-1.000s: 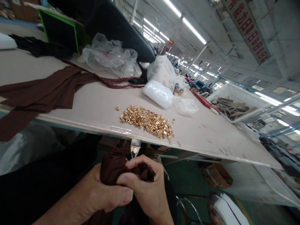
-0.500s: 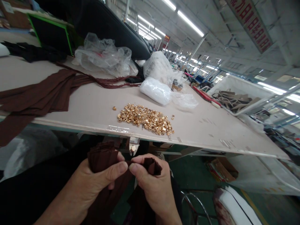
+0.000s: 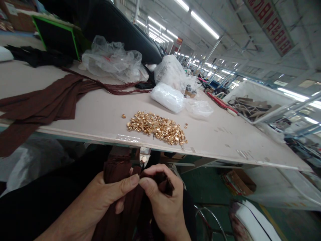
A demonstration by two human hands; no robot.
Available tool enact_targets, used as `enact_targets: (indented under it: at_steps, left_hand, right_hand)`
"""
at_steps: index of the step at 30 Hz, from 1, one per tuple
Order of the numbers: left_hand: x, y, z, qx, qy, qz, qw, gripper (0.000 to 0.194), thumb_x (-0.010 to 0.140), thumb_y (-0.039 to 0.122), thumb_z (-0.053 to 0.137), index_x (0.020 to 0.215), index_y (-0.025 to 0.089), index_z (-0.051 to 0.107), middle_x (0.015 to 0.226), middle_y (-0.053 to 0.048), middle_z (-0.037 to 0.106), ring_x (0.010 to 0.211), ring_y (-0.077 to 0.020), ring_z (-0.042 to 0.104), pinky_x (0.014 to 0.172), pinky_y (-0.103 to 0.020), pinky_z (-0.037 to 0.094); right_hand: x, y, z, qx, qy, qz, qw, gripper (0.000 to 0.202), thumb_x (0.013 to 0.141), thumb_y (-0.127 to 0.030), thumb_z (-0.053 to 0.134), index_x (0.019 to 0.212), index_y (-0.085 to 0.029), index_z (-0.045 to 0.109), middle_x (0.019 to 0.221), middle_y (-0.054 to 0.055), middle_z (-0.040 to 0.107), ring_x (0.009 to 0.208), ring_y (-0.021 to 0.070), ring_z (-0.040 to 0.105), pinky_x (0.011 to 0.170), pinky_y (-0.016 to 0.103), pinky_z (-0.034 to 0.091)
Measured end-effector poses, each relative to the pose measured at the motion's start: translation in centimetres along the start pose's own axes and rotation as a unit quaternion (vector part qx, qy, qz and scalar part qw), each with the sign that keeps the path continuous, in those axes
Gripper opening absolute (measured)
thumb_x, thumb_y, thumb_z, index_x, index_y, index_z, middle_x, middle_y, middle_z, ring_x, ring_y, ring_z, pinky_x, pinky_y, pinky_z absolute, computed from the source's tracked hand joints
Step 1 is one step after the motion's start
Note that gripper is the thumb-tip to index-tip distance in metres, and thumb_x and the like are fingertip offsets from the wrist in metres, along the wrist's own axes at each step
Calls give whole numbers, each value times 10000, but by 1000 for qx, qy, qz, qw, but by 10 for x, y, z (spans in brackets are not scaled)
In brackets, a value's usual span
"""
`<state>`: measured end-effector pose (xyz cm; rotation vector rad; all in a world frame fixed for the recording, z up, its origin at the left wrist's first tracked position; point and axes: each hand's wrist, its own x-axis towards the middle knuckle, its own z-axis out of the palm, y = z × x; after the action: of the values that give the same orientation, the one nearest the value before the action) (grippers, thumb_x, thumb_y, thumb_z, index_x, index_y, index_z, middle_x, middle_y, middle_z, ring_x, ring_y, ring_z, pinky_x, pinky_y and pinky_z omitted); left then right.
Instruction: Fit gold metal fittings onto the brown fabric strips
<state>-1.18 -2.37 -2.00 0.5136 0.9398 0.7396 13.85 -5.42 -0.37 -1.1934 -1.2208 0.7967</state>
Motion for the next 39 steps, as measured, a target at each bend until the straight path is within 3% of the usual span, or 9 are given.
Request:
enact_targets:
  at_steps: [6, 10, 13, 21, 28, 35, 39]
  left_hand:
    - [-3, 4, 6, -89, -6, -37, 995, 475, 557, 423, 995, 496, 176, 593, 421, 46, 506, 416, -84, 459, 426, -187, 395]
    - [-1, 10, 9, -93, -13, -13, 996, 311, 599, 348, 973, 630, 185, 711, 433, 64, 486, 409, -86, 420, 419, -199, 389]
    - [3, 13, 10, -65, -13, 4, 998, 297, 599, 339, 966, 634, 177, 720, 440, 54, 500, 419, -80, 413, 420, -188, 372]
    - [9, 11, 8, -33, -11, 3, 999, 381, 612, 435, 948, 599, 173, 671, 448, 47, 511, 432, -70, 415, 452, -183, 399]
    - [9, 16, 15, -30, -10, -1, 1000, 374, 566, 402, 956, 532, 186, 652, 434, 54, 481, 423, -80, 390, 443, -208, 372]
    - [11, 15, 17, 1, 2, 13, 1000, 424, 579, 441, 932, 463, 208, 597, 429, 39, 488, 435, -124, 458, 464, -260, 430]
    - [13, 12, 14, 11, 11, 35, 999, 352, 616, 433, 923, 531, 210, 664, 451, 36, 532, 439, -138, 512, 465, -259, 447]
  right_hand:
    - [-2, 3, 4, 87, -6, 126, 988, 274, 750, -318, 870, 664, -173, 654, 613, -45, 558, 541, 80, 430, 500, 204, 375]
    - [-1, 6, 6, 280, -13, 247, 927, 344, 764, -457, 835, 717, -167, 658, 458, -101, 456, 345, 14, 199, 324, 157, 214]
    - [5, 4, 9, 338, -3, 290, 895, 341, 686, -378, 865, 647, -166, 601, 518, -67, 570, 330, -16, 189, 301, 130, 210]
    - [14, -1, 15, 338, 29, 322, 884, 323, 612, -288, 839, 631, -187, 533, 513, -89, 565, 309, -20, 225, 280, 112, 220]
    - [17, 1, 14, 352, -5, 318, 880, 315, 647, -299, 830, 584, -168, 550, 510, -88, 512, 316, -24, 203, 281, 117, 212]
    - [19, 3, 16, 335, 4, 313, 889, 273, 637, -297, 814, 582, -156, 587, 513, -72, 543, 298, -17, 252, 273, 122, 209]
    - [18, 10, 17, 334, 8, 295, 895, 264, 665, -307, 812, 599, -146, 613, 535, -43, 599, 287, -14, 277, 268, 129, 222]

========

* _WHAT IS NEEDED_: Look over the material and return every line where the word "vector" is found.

* _PROBLEM SOLUTION_:
Measured end-effector poses, each relative to the pose measured at the motion's start: translation in centimetres along the start pose's own axes and rotation as a unit quaternion (vector part qx, qy, qz and scalar part qw), each with the sign that keeps the path continuous, in those axes
`<state>`: measured end-effector pose (xyz cm; rotation vector rad; all in a world frame fixed for the recording, z up, its origin at the left wrist's first tracked position; point and axes: each hand's wrist, its own x-axis towards the middle knuckle, its own z-axis out of the palm, y = z × x; after the action: of the values that give the same orientation, the one nearest the value before the action) (grippers, thumb_x, thumb_y, thumb_z, index_x, index_y, index_z, middle_x, middle_y, middle_z, ring_x, ring_y, ring_z, pinky_x, pinky_y and pinky_z omitted); left then right.

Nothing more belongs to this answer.